I laughed, and tugged at his hair, and let go. "That's what you get for refusing to go to Ivy's soirées. All that gossip you miss out on!"

He snorted. "Ivy's soirées are invariably populated by frumpy middle-aged witches who couldn't win a debate with a Flobberworm!"

"Why, thank you, darling."

"You know I didn't mean you!"

"Well, you'd better not mean Ivy, either. She's going to be a very influential person."

"There's more than one way of being influential."

"And you know them all. Which is why you'll start ingratiating yourself with Ivy Parkinson, if you still want to do something about Hogwarts."

"I have a perfect right to speak out about this country's sorry excuse for wizarding education!"

"Of course you do. But without a child at the school… Well, you know how the governors resent outside interference. You don't want to drive them to side with Dumbledore, after all."

"Oh, they're not likely to do that." He pushed my hair out of my face and stroked my cheek.

I lifted my head to kiss him lightly on his forehead. "I'm sure they won't, if you say they won't. You always have everything so well thought out."

"Mmm." He yawned.

I yawned.

He put his arms round me.

And we talked no more about it, then or ever.

*

You see? There wasn't really any question about sending Draco to Hogwarts. Lucius knew what was for the best, after all. He always did. And no one could get him to change his mind once it was really made up.

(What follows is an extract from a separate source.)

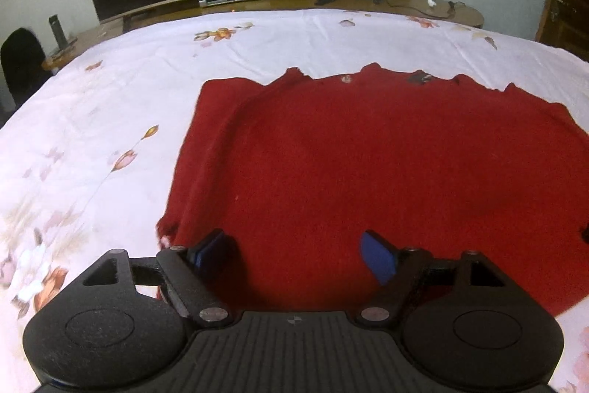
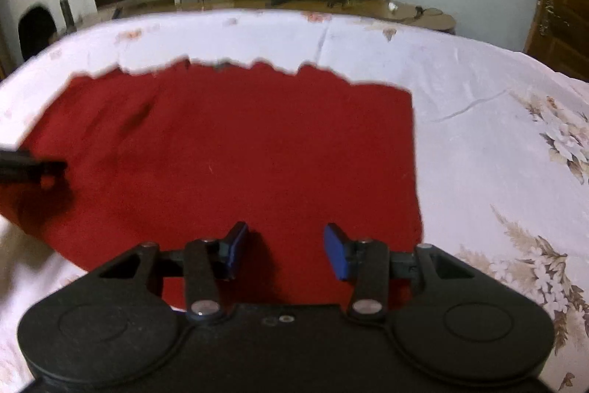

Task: Fold small clothes

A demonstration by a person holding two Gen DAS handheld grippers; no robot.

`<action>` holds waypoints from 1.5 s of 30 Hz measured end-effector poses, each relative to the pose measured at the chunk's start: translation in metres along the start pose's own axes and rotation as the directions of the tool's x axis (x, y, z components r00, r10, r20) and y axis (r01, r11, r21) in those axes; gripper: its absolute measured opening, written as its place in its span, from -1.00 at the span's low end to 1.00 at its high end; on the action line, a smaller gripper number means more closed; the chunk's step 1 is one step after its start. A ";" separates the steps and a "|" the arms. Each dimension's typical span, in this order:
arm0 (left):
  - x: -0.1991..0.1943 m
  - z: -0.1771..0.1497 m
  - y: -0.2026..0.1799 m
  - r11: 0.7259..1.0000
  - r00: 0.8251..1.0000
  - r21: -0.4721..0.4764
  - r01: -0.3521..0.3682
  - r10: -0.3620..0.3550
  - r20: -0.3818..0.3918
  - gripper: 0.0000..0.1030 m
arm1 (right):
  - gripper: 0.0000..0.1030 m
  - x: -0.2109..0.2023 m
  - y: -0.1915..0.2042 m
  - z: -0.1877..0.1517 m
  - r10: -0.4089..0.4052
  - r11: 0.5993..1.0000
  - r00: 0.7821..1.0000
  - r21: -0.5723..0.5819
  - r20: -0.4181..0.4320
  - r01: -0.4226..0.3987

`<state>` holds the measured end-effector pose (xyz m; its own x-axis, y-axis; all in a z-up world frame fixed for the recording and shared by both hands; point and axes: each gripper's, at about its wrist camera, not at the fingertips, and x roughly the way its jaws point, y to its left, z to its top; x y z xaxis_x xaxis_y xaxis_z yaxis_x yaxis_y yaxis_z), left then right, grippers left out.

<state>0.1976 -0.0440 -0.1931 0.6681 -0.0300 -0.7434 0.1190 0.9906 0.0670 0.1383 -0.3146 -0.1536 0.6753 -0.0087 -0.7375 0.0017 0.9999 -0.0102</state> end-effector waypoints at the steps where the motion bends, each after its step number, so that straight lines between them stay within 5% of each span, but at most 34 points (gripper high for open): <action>1: -0.004 -0.003 0.001 1.000 1.000 -0.007 0.000 0.000 -0.003 0.55 | -0.11 -0.005 0.000 0.000 0.014 1.000 1.000 0.005 0.016 -0.014; 6: -0.007 -0.020 0.001 1.000 1.000 -0.014 0.002 -0.002 -0.011 0.55 | -0.11 0.003 -0.003 -0.016 0.017 1.000 0.999 -0.009 -0.042 -0.017; 18: -0.021 -0.010 0.022 0.990 0.999 -0.138 -0.018 0.011 -0.051 0.55 | 0.05 -0.030 0.001 -0.005 0.118 0.993 0.991 -0.024 0.058 -0.116; 30: -0.017 0.013 0.050 0.986 0.997 -0.149 -0.075 0.069 -0.044 0.55 | 0.18 -0.032 0.017 0.023 0.203 0.979 0.972 -0.054 0.119 -0.197; 39: 0.026 0.035 0.085 0.980 0.998 -0.201 -0.014 0.001 -0.063 0.57 | 0.18 -0.009 0.040 0.036 0.200 0.980 0.975 -0.005 0.091 -0.201; 45: 0.058 0.039 0.099 0.962 0.992 -0.254 0.095 -0.114 -0.060 0.57 | 0.18 0.005 0.051 0.042 0.186 0.982 0.980 0.006 0.073 -0.187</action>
<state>0.2767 0.0472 -0.2032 0.6047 -0.1347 -0.7850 -0.0084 0.9845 -0.1754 0.1727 -0.2633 -0.1300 0.7159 0.1780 -0.6751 -0.1204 0.9840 0.1317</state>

It used to infuriate me at times, though now there are times when I wish...

Well. I'm a Malfoy, and a Black. Witches of my station don't wallow in the past – we hold our heads high, no matter what people say.

And they find plenty to say, as you well know – though rarely to my face. Not that I let it get to me. I know Lucius isn't 'evil'. He's just a wizard who knows what he wants and – unlike most people – isn't afraid to do what it takes to get it. And for that those spineless cowards at the Ministry sent him to-

I hate to think of him buried in that place. As if he were nothing but a common criminal!

No. I'm not going to say he's been a 'good' wizard: Lucius is what he is, and he would scorn such a label. But he's been a good husband to me, and a good father to my son – and I will not be ashamed to stand by him.